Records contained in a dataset
---

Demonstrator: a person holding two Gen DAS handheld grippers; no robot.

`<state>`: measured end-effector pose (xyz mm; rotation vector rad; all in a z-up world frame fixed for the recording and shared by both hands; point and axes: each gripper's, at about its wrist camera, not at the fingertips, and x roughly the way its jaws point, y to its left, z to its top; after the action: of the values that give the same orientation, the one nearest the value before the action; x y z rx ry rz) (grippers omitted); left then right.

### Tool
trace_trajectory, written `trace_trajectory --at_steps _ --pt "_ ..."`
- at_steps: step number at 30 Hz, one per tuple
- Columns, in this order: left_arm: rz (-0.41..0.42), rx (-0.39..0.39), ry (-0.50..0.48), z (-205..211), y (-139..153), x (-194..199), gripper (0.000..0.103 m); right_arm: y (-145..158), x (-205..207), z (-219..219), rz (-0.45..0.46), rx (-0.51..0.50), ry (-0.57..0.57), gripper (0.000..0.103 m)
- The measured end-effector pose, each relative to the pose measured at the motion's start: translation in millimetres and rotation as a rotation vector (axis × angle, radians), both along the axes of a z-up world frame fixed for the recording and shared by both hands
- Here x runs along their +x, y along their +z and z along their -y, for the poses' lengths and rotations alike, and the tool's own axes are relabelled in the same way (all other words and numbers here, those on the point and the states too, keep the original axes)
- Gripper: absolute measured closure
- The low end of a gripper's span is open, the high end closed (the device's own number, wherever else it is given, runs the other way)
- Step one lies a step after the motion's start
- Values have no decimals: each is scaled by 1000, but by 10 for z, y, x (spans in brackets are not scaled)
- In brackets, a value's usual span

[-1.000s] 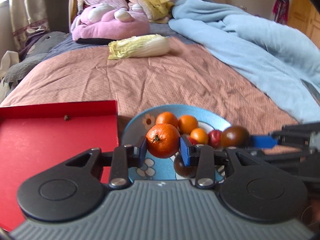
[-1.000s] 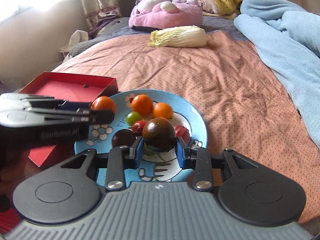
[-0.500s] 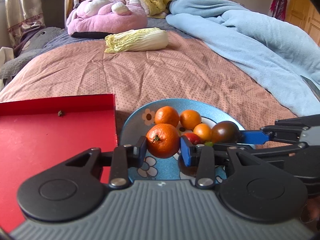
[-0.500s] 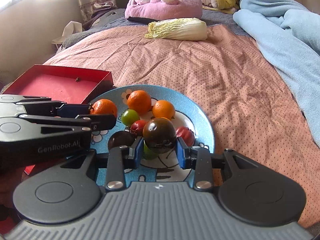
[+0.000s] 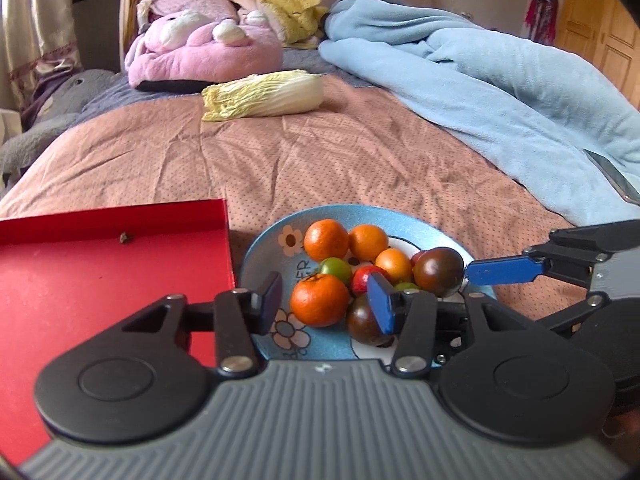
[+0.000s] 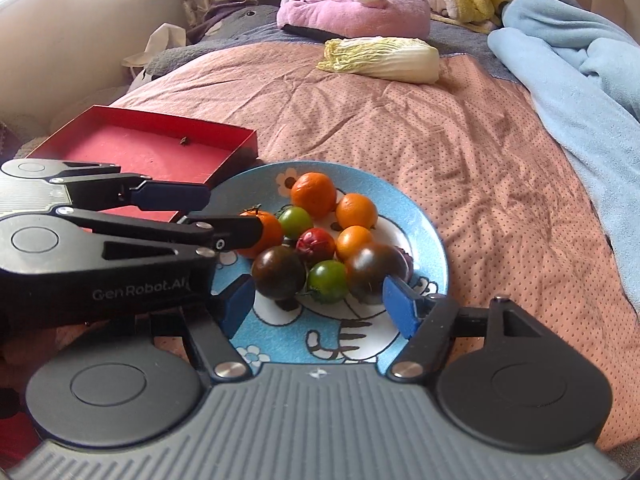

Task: Organize fruits
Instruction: 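Open the right gripper on the plate while the left lowers the mandarin onto it, then open the left gripper and lift both grippers away from the plate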

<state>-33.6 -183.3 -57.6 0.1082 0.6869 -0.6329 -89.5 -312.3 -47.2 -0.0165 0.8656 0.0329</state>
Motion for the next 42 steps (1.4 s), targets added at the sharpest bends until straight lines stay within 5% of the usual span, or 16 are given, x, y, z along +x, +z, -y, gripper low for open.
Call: trace_trajectory --at_steps 5,9,17,28,42 --pt "-8 11 -27 -8 21 -51 51 14 -64 -46 -13 -7 21 25" --pt "46 17 -20 -32 81 -140 18 3 -107 -68 -26 -15 37 22" --pt "114 43 -34 -26 160 -255 18 17 -141 -94 -45 -18 53 20" --pt "75 42 77 -177 245 -237 18 69 -287 -124 -65 -22 74 13" --pt "18 41 91 -307 323 -496 18 193 -569 -109 -85 51 33 5"
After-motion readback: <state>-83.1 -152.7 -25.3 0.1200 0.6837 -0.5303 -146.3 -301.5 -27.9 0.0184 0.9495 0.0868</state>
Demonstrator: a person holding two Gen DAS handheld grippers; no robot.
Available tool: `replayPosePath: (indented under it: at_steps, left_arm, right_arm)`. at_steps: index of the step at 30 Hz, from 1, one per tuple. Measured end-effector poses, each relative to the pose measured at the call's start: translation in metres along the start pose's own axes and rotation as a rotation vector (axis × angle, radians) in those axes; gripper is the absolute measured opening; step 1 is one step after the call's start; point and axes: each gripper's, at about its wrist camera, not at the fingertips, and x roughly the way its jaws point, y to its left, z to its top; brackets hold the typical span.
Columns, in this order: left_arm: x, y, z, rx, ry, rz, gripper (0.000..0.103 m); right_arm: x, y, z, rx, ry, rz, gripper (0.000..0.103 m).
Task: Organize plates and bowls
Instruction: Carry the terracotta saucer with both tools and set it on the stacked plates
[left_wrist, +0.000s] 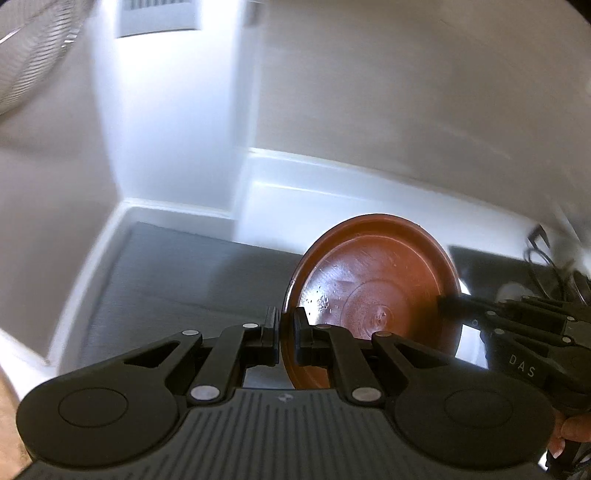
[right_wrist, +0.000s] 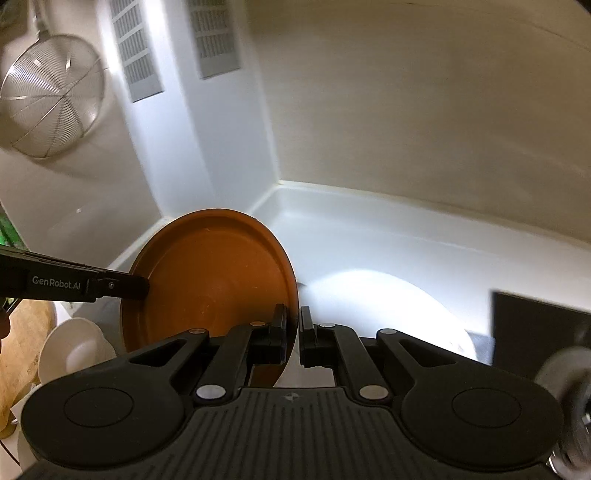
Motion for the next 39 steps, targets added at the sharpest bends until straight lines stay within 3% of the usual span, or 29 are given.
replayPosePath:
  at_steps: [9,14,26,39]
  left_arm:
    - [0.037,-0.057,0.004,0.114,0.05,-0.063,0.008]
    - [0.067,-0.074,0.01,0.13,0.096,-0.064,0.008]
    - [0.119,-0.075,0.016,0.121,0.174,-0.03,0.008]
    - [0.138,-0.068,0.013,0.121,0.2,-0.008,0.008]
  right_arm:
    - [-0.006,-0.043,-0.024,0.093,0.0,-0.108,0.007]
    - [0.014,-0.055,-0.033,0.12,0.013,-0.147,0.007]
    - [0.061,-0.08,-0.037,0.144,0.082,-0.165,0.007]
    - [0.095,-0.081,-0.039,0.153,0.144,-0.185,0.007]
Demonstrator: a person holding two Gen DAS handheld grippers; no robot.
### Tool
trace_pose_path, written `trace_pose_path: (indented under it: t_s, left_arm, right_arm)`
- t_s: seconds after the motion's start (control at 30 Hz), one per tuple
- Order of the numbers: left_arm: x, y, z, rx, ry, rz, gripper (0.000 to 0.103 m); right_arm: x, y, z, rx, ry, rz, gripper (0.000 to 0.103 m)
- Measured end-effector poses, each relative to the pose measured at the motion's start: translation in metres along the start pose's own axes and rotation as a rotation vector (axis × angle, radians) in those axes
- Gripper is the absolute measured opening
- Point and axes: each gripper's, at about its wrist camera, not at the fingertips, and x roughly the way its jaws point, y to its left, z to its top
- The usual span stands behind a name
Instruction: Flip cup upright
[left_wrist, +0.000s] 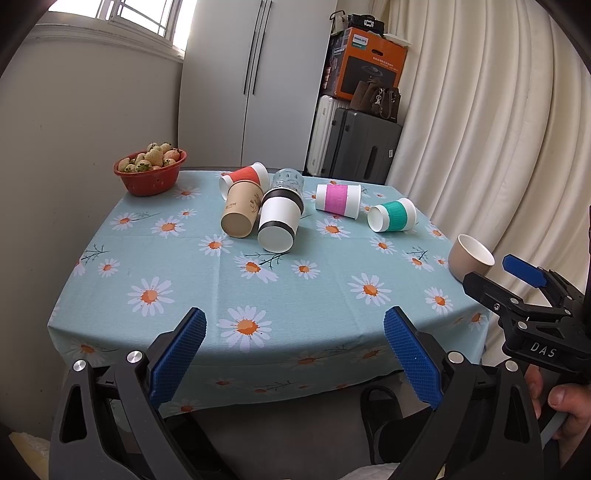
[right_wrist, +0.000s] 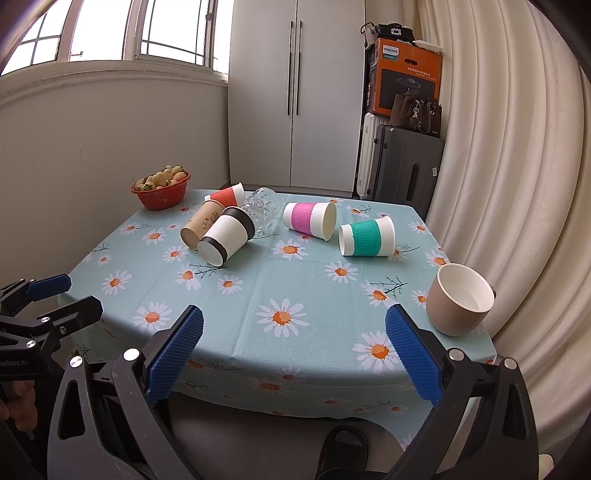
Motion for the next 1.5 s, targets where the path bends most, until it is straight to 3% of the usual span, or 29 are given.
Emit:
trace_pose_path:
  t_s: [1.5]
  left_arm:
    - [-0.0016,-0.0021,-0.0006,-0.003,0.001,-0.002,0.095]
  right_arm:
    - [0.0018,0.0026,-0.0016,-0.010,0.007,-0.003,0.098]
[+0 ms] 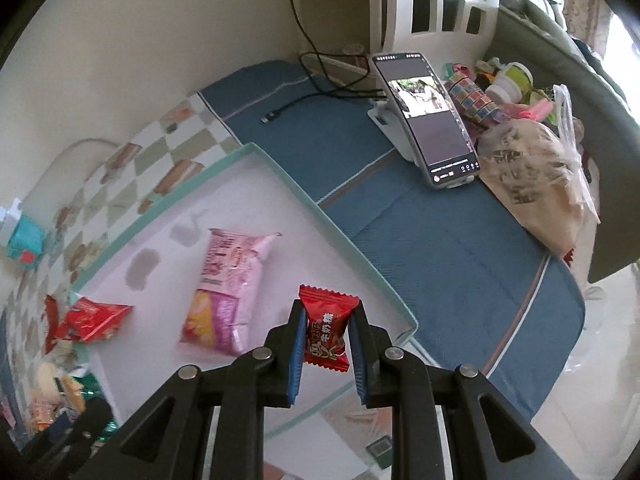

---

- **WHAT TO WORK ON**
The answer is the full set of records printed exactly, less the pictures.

- **SOLUTION FOR THIS EXERCISE**
Demonstrator: a person holding two Gen DAS handheld grippers; no robot.

`<state>`: measured end-effector pose (xyz mm; rotation vector rad; all in a z-up world frame fixed for the recording and shared by both hands; point and axes: each gripper's, at about its wrist camera, not at the fingertips, and x roughly the way its jaws point, y to its left, z to its top; after the action: of the values that give the same orientation, the one nearest the value before the action; x y z rx ry rz) (grippers omitted); left then right.

### Tool
trace_trajectory, written `trace_trajectory --at_steps _ --pt "_ ..."`
- at_steps: step number at 30 Hz, one per tuple
- Columns, in this order: left_arm: rz (-0.41..0.42), rx (-0.39..0.39), ry (-0.50..0.48), z (-205..211), y (-139..153), x (-194..199), gripper (0.000..0.103 m); right_arm: y (-145..158), x (-205..207), z (-219..219), rz (-0.45..0.46), rx (-0.51..0.50), ry (-0.57..0.57), gripper (0.000..0.103 m)
- The measured end-effector pose, each relative to the pose measured at the motion's start: translation in millimetres and rotation as a rotation vector (axis × angle, radians), both along the axes of a z-up world frame fixed for the recording and shared by both hands
- Here x runs along their +x, y along their +z and z along their -y, for the poses' lengths and rotations alike, and the tool's own axes are relabelled in the same way (all other words and numbers here, those on the point and the states too, keep the original axes)
- Gripper: absolute measured closure
- The low end of a gripper's span is open, the high end closed (the device's own number, wherever else it is given, runs the other way)
- Step one lies a step after the motion's start
- Values have no decimals: each is scaled by 1000, but by 10 for z, y, x (spans in brackets are not scaled)
- In brackets, a value's usual span

[-1.000s] 
[-1.000s] 
[-0.500s] 
[-0.500s] 
[+0.000s] 
[+0.000s] 

Task: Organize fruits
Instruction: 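Open the right gripper on the plate while the left lowers the mandarin onto it, then open the left gripper and lift both grippers away from the plate
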
<state>-33.6 -183.3 -57.6 0.1082 0.6869 -0.6329 -89.5 -312.3 -47.2 -0.0165 0.8656 0.0329</state>
Motion for the next 42 steps (1.4 s), targets added at the sharpest bends until straight lines stay within 5% of the usual span, or 16 are given, x, y, z along +x, +z, -y, gripper low for open.
Call: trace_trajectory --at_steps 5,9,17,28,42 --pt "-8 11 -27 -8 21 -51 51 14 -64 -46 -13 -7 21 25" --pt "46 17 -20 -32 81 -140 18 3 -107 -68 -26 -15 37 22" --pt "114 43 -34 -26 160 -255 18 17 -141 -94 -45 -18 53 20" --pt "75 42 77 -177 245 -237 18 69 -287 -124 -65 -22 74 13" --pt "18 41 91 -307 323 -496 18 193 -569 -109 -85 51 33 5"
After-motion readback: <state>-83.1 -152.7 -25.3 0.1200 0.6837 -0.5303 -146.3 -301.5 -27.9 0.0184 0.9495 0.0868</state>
Demonstrator: a person holding two Gen DAS handheld grippers; no robot.
Available tool: `replayPosePath: (indented under it: at_steps, left_arm, right_arm)`. at_steps: index of the step at 30 Hz, from 1, one per tuple. Measured end-effector poses, each relative to the pose measured at the call's start: translation in metres along the start pose's own axes and rotation as a rotation vector (axis × angle, radians) in those axes; gripper is the absolute measured opening; step 1 is one step after the call's start; point and axes: each gripper's, at about its wrist camera, not at the fingertips, and x roughly the way its jaws point, y to its left, z to its top; brackets hold the typical span.
Columns, in this order: left_arm: x, y, z, rx, ry, rz, gripper (0.000..0.103 m); right_arm: x, y, z, rx, ry, rz, gripper (0.000..0.103 m).
Task: Organize plates and bowls
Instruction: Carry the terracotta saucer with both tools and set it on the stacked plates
[left_wrist, +0.000s] 
[right_wrist, +0.000s] 
Motion for the next 39 steps, targets added at the sharpest bends until straight lines stay within 3% of the usual span, or 29 are given.
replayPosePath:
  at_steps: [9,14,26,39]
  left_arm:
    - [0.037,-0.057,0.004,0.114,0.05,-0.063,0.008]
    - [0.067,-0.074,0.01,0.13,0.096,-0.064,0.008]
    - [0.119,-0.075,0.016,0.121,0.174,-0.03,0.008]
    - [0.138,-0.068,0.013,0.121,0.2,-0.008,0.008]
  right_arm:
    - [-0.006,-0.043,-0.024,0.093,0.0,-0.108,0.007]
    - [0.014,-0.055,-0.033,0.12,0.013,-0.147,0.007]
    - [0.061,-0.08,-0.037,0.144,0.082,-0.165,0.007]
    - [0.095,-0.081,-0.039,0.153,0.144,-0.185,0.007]
Demonstrator: a person holding two Gen DAS handheld grippers; no robot.
### Tool
trace_pose_path, written `trace_pose_path: (indented under it: t_s, left_arm, right_arm)`
- t_s: seconds after the motion's start (control at 30 Hz), one per tuple
- Order of the numbers: left_arm: x, y, z, rx, ry, rz, gripper (0.000 to 0.103 m); right_arm: x, y, z, rx, ry, rz, gripper (0.000 to 0.103 m)
- Measured end-effector poses, each relative to the pose measured at the motion's start: translation in metres along the start pose's own axes and rotation as a rotation vector (axis × angle, radians) in those axes
- Gripper is the absolute measured opening
- Point and axes: each gripper's, at about its wrist camera, not at the fingertips, and x roughly the way its jaws point, y to its left, z to its top
- The usual span stands behind a name
Instruction: Flip cup upright
[left_wrist, +0.000s] 
[right_wrist, +0.000s] 
Motion for the next 1.5 s, targets where the path bends most, until it is straight to 3% of the usual span, or 29 are given.
Emit:
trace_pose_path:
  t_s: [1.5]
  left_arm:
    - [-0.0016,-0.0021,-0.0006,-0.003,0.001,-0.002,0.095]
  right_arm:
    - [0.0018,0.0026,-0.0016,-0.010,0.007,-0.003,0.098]
[+0 ms] 

The output is complete as shown.